> _WHAT THE TASK REQUIRES_
Scan the listing below for "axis", then report every line that has it.

> _PROVIDED MATERIAL_
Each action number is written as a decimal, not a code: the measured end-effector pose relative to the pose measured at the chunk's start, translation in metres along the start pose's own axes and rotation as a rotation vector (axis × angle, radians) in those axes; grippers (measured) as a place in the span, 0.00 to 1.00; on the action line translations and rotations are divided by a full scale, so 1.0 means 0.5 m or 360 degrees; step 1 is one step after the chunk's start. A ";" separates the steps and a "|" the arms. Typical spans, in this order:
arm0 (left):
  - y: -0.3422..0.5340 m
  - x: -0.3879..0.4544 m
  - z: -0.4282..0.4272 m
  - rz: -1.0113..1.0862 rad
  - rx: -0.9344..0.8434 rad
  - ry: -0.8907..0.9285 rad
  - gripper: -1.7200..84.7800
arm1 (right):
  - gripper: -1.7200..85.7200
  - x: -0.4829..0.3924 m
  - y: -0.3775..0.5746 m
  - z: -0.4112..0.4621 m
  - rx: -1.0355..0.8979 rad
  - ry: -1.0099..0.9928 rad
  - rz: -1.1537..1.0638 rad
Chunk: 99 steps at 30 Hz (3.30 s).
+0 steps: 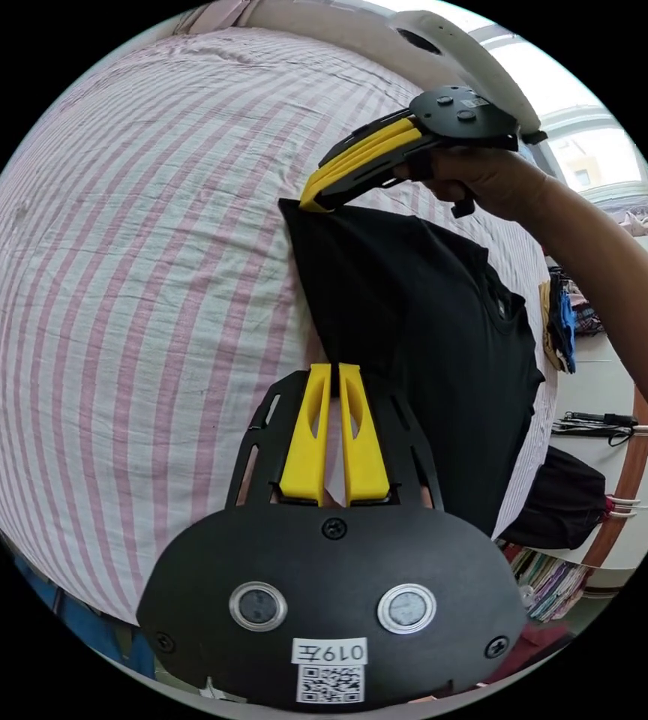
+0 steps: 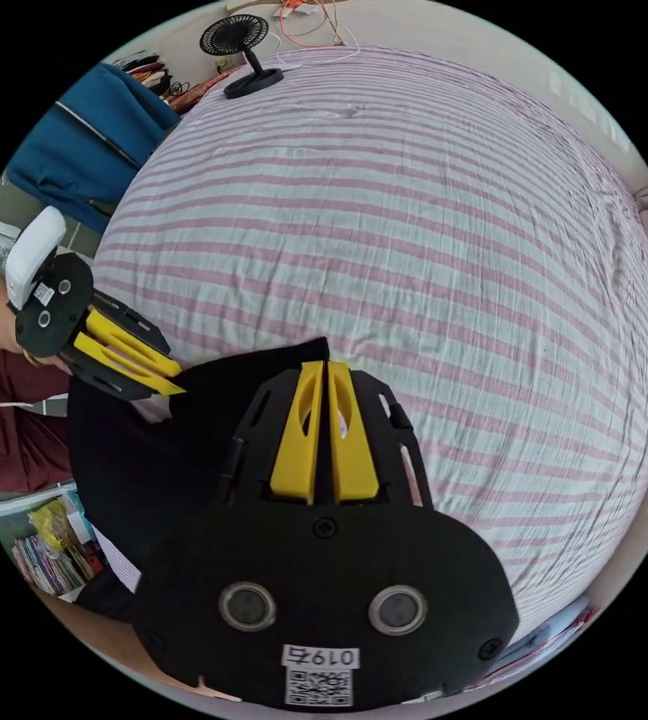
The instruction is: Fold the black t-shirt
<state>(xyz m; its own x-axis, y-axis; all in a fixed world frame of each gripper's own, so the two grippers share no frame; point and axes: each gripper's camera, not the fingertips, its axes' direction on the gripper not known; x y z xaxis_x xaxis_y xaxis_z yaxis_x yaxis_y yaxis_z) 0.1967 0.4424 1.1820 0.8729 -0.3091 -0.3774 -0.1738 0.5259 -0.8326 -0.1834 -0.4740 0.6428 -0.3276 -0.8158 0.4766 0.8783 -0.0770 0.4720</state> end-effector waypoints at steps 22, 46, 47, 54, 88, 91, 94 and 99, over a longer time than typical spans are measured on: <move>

> _RESPONSE TO THE TASK_
Each action number is written as a decimal, not a code: the measured end-effector pose relative to the pose measured at the chunk's start, translation in metres along the start pose's own axes and rotation as a rotation vector (axis × angle, radians) in those axes; grippers (measured) as a place in the span, 0.00 to 1.00; on the action line translations and rotations are divided by a full scale, so 1.0 means 0.5 m or 360 degrees; step 1 is one step after the chunk's start. A ";" separates the steps and a "|" the arms. Typical spans, in this order:
<state>(xyz m; its own x-axis, y-axis; all in a fixed world frame of each gripper's own, so the two grippers share no frame; point and axes: each gripper's camera, not the fingertips, its axes' direction on the gripper not known; x y z xaxis_x xaxis_y xaxis_z yaxis_x yaxis_y yaxis_z) 0.1967 0.4424 1.1820 0.8729 -0.3091 -0.3774 -0.1738 0.5259 -0.8326 -0.1834 -0.4740 0.6428 -0.3276 -0.8158 0.4766 0.8783 -0.0770 0.4720</state> end-effector waypoints at steps 22, 46, 47, 54, 88, 91, 94 and 99, over a longer time than typical spans are measured on: <move>

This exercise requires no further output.